▶ _EXERCISE GOAL_: For the records below, output word for word the lines from the one with "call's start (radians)" up to and including the one with "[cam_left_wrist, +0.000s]". No pictures.

[Excerpts from a dataset]
- - - - -
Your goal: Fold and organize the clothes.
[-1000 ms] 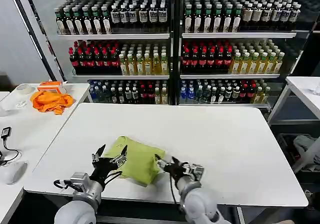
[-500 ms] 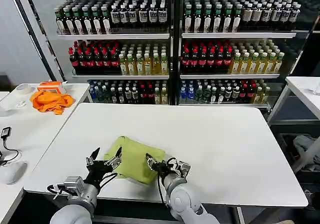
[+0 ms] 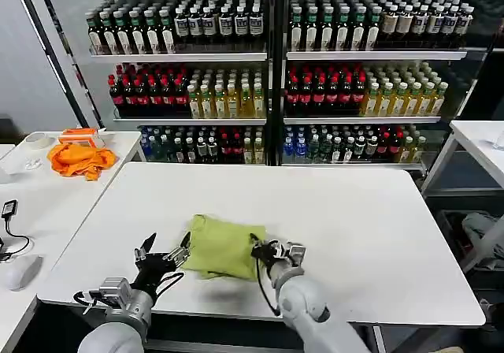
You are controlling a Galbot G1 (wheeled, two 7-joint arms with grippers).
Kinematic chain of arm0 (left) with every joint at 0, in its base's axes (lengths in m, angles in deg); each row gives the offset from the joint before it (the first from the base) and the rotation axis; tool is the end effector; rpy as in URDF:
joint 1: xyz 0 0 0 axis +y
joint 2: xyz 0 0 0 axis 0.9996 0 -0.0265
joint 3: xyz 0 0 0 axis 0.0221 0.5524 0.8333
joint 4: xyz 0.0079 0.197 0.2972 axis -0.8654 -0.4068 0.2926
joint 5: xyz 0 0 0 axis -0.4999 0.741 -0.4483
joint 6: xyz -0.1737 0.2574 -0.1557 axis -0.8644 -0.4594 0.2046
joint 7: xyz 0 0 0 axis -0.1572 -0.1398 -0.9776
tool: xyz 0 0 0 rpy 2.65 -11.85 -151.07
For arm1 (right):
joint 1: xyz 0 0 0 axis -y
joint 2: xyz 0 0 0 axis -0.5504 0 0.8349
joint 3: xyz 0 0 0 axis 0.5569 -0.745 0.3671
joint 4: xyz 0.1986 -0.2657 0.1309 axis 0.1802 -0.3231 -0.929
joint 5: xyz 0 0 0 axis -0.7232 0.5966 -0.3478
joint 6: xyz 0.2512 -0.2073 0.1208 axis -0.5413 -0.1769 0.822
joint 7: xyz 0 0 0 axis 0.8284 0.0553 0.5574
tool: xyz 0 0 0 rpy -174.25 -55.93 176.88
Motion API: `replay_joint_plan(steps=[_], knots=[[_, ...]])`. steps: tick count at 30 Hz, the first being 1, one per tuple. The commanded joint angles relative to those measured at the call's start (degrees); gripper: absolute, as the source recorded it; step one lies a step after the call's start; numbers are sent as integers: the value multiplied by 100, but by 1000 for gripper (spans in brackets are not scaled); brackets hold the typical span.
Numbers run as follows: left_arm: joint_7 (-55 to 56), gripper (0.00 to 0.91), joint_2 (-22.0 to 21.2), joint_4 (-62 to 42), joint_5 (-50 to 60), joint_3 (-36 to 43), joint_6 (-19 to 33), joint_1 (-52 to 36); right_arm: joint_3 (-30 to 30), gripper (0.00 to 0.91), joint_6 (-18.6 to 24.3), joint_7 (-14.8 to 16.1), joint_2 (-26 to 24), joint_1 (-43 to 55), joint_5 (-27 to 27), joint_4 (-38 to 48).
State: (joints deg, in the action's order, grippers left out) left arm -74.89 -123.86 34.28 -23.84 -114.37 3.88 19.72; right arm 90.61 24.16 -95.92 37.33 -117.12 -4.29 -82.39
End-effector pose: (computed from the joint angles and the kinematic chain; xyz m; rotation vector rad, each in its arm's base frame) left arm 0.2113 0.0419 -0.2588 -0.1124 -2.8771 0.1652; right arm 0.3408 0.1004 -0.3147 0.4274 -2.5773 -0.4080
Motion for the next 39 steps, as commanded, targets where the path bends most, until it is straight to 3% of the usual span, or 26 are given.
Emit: replay_joint_plan(steps=[1,9,13,16,18,21,23,25,29,32,33,36,39], knots=[[-9,907,-45,-50,9,82,10,-21,110,0,-381,1128,-1117,873,1431,351],[-29,907,-34,-75,11,200,8,-74,-100,0,-339,2371,-2139,1447,2030,973],[-43,907,-43,-71,13,230,7,-59,-84,0,-47,3141,-2461,1745,2359,1306],[-49,907,-51,-65,15,240,7,-42,-86,0,230,3436,-2469,1886,2703,1560],[-53,907,-56,-54,15,245,7,-34,-128,0,536,3450,-2429,1925,3000,1735],[-56,907,-56,-35,14,241,8,-19,-187,0,899,3391,-2332,1912,3410,1902],[-61,907,-49,-5,12,233,8,11,-182,907,951,3338,-2302,1831,3477,1894],[-64,907,-39,34,10,220,8,49,-91,907,1007,3310,-2276,1714,3459,1831],[-67,907,-26,132,6,194,9,119,325,907,1236,2920,-2303,1275,3150,1467],[-65,907,-32,220,4,177,8,159,654,907,1534,2350,-2285,952,2828,841],[-65,907,-32,238,6,170,9,164,934,907,1625,2023,-2265,687,2723,586],[-62,907,-27,307,12,152,12,184,1373,907,1915,1550,-2199,72,2695,39],[-61,907,-28,371,66,167,24,194,1889,907,1942,1043,-2117,-834,2700,-665]])
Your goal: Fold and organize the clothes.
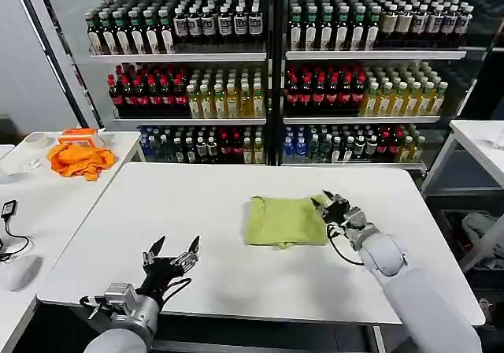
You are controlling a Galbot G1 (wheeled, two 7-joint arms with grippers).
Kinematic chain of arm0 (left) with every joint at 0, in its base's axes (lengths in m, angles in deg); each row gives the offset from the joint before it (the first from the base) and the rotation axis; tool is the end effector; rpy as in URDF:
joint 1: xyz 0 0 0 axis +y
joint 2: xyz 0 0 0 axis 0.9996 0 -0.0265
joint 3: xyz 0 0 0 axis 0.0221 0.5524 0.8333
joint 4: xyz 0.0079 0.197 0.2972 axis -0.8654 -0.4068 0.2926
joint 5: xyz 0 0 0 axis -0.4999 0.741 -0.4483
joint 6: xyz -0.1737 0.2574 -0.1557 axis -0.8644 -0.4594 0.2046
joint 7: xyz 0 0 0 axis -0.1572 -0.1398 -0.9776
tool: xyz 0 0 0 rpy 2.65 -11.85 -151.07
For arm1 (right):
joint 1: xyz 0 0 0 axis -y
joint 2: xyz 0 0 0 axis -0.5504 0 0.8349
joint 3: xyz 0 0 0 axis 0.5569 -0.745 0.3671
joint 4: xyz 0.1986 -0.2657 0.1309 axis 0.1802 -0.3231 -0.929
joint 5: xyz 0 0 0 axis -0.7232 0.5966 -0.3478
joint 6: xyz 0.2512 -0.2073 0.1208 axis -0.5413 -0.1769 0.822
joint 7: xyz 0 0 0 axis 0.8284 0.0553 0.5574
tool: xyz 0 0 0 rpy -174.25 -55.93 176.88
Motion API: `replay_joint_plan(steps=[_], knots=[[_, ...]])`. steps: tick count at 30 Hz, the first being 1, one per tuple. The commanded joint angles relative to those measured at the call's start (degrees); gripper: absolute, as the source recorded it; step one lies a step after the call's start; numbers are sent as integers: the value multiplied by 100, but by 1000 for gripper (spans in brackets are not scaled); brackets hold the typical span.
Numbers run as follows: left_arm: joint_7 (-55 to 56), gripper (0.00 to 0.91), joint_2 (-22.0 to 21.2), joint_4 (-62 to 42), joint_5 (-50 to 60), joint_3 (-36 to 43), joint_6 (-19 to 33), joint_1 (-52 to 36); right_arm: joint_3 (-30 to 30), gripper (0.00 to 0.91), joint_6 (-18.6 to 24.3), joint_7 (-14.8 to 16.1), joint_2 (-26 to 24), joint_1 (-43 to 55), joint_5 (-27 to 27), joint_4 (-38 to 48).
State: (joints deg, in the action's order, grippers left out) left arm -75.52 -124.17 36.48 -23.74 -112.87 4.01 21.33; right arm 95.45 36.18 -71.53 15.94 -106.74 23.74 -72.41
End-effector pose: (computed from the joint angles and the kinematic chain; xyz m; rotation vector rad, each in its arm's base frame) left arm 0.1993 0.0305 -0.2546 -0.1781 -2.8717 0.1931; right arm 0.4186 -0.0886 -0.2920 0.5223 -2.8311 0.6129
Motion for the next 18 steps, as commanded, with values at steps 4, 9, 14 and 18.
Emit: replay_joint_plan(steps=[4,9,14,18], knots=[[1,907,-40,236,133,68,19,26,1990,907,617,-1645,231,-2770,-78,-2379],[-16,907,-84,321,273,117,43,21,2355,907,829,-1796,626,-3949,-55,-3138],[-65,907,-87,364,347,113,81,58,2566,907,721,-1805,1077,-4691,-92,-3673],[-98,907,-93,389,390,132,93,57,2775,907,605,-1705,1258,-5132,-14,-3893]])
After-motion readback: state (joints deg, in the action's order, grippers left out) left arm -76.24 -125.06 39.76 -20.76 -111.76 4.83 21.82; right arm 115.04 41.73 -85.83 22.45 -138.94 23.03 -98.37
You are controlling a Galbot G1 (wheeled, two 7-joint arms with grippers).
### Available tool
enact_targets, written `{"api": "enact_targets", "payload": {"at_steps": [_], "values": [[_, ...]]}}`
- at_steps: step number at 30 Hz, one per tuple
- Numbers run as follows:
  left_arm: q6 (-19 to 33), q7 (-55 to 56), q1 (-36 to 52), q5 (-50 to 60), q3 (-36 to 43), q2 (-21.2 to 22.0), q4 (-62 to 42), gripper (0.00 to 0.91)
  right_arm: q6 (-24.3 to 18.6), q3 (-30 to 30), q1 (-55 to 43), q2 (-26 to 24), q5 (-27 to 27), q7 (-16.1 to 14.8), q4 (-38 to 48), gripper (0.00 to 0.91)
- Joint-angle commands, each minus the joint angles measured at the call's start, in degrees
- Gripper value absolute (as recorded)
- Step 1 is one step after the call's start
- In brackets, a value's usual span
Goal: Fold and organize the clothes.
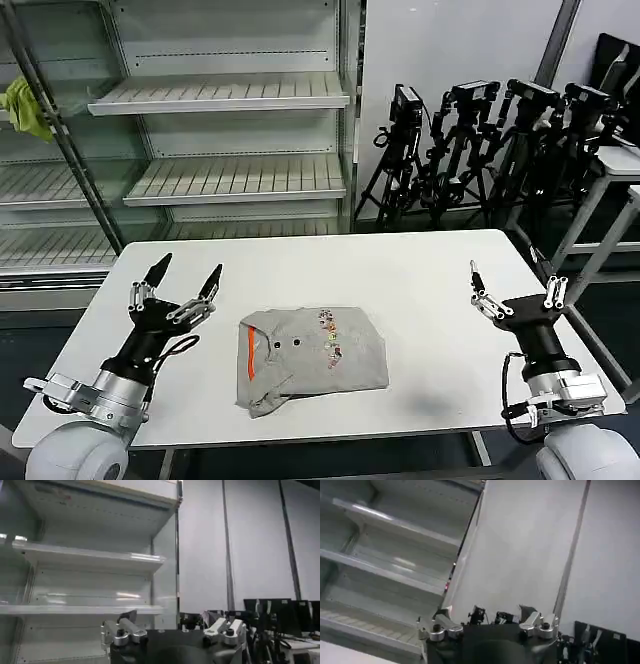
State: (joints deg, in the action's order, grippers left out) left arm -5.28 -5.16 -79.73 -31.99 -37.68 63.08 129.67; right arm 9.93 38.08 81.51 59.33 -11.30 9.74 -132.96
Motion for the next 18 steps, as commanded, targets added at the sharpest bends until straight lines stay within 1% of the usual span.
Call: {"api": "enact_targets", "payload": {"at_steps": [1, 18], "values": [[-0.06, 0.01, -0.05, -0.10, -0.18, -0.11, 0.07, 0.907, -0.33, -0.08, 0.01, 0.40, 1.06, -0.35, 0.05, 0.907], [-0.06, 0.27, -0.44, 0.05, 0.45, 0.70, 0.20, 0.907, -0.36, -0.67, -0.27, 1.08, 1.32, -0.71, 0.39, 0.907]]}}
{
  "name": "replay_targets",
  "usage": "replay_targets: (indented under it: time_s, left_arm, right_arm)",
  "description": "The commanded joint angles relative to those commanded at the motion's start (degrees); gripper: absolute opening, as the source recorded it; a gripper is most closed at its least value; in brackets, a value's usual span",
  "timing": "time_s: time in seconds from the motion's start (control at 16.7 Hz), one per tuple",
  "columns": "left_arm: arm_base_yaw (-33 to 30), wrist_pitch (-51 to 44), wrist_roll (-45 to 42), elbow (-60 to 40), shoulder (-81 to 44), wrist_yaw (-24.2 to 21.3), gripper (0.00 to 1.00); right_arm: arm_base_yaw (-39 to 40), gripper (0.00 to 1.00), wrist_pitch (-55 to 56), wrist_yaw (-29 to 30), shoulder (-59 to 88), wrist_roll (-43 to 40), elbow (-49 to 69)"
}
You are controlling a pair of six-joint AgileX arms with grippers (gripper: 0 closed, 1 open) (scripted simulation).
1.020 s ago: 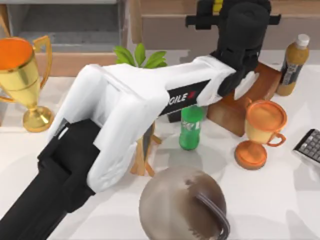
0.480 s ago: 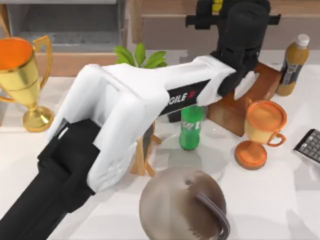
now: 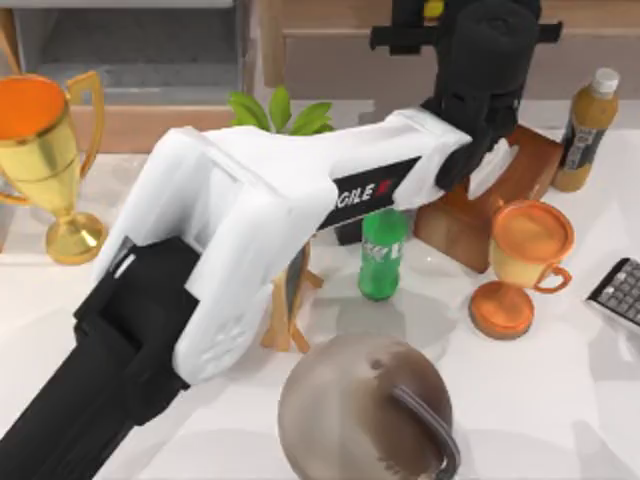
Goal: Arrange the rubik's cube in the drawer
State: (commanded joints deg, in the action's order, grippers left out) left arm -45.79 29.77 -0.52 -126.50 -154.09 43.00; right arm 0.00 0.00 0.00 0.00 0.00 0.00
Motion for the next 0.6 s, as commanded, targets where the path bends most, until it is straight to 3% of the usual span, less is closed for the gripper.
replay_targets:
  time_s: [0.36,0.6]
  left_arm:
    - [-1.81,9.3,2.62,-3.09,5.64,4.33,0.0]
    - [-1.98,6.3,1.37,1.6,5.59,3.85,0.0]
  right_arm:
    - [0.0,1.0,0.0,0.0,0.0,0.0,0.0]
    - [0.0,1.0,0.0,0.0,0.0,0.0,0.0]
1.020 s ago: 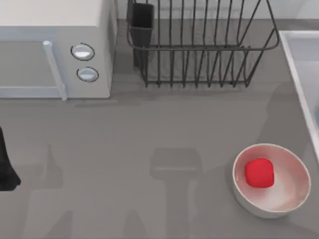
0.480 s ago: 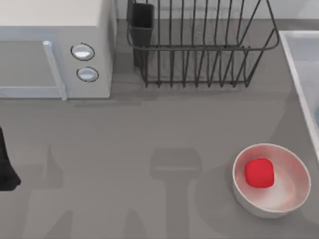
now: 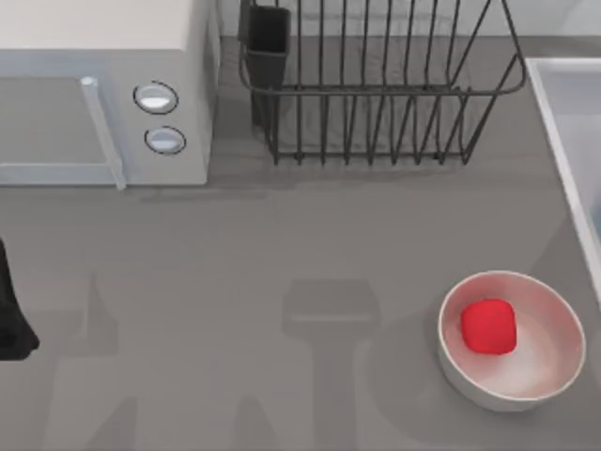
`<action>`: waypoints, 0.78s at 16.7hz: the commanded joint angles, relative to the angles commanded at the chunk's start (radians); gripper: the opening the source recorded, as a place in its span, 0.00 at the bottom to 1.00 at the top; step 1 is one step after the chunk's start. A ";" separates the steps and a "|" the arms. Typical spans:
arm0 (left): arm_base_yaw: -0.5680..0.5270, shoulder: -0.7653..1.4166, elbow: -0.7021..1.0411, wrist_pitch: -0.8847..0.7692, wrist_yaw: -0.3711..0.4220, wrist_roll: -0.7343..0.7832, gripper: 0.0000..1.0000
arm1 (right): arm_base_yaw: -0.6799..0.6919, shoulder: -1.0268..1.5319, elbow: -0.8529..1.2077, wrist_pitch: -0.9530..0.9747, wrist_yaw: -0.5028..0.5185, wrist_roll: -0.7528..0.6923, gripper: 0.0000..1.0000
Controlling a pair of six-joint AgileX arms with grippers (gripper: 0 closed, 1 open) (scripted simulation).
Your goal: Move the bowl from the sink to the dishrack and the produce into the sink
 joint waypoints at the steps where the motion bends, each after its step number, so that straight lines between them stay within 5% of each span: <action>1: 0.000 0.000 0.000 0.000 0.000 0.000 1.00 | 0.000 0.000 0.000 0.000 0.000 0.000 1.00; 13: 0.000 0.000 0.000 0.000 0.000 0.000 1.00 | 0.000 0.000 0.000 0.000 0.000 0.000 0.10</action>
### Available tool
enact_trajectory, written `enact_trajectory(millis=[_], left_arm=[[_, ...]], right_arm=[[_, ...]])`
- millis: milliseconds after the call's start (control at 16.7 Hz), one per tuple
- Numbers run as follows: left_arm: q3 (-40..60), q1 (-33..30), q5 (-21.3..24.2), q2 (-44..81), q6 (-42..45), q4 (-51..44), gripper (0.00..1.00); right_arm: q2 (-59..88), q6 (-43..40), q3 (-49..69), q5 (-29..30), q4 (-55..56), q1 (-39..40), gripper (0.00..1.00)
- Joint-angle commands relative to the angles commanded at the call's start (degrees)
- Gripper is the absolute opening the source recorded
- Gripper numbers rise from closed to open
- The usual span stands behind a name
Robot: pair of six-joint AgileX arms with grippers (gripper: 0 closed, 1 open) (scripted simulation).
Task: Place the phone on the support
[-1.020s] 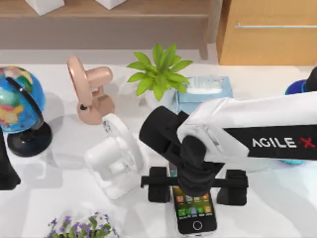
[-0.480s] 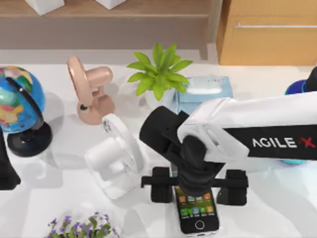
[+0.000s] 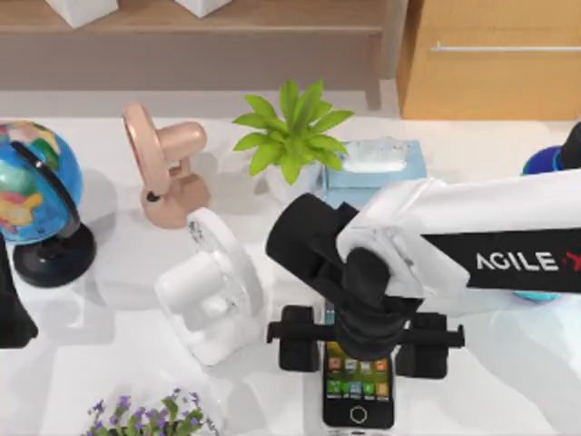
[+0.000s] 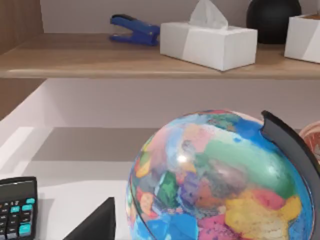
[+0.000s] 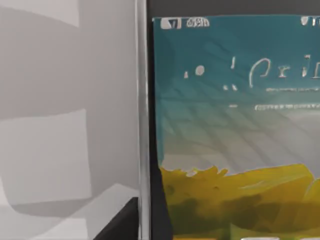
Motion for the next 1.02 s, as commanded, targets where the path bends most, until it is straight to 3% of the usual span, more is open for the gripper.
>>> enact_trajectory(millis=[840, 1020], left_arm=[[0.00, 0.00, 0.00, 0.00, 0.00, 0.00, 1.00], [0.00, 0.00, 0.00, 0.00, 0.00, 0.00, 1.00]], right_arm=[[-1.71, -0.11, 4.79, 0.73, -4.15, 0.44, 0.00], [-3.94, -3.10, 5.16, -0.10, -4.77, -2.82, 0.00]])
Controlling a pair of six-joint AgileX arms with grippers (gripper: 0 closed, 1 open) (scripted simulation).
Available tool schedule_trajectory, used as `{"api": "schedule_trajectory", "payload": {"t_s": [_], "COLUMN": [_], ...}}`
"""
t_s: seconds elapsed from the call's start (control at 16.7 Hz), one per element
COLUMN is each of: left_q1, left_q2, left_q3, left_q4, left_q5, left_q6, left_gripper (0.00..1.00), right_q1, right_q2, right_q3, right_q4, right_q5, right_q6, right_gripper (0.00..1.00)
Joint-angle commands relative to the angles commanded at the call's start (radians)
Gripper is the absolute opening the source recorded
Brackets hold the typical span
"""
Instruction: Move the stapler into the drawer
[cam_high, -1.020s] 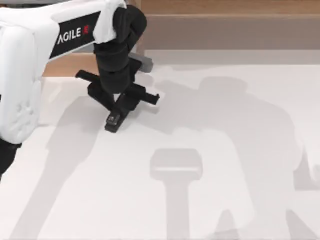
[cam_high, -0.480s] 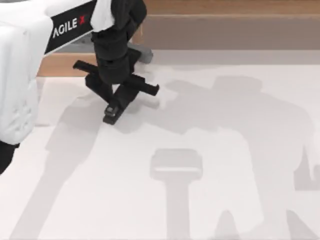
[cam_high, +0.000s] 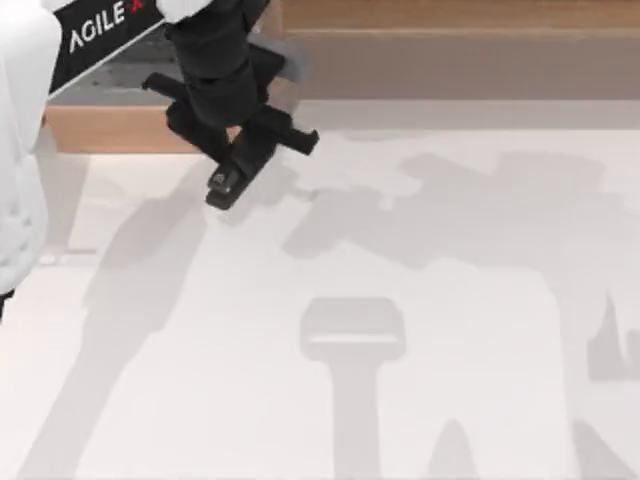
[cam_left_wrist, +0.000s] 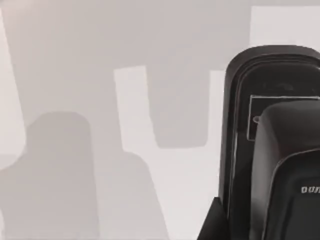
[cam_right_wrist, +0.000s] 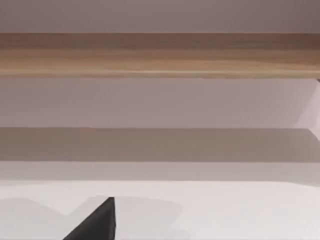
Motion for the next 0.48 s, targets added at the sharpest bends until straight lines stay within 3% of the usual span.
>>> {"api": "schedule_trajectory", "payload": {"t_s": [0.24, 0.48], "left_q1": [0.066, 0.228], "left_q2": [-0.208, -0.351], "left_q3": [0.101, 0.206], "left_q4": [-0.029, -0.032], "left_q5": [0.035, 0.061], "left_q6": [0.17, 0.327], "left_gripper": [0.0, 0.0], "right_q1": [0.0, 0.0], "right_q2": [0.0, 0.0], "right_q3": [0.0, 0.0], "right_q4": [0.0, 0.0], "right_q5": [0.0, 0.0], "right_q6": [0.0, 0.0], "right_gripper": [1.0, 1.0]}}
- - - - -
▶ _TASK ANSWER_:
Joint-angle commands relative to the angles commanded at the call's start (radians)
Gripper is the absolute opening the source recorded
Brackets hold the typical span
"""
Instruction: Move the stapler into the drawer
[cam_high, -1.020s] 
[cam_high, -0.480s] 
[cam_high, +0.000s] 
[cam_left_wrist, +0.000s] 

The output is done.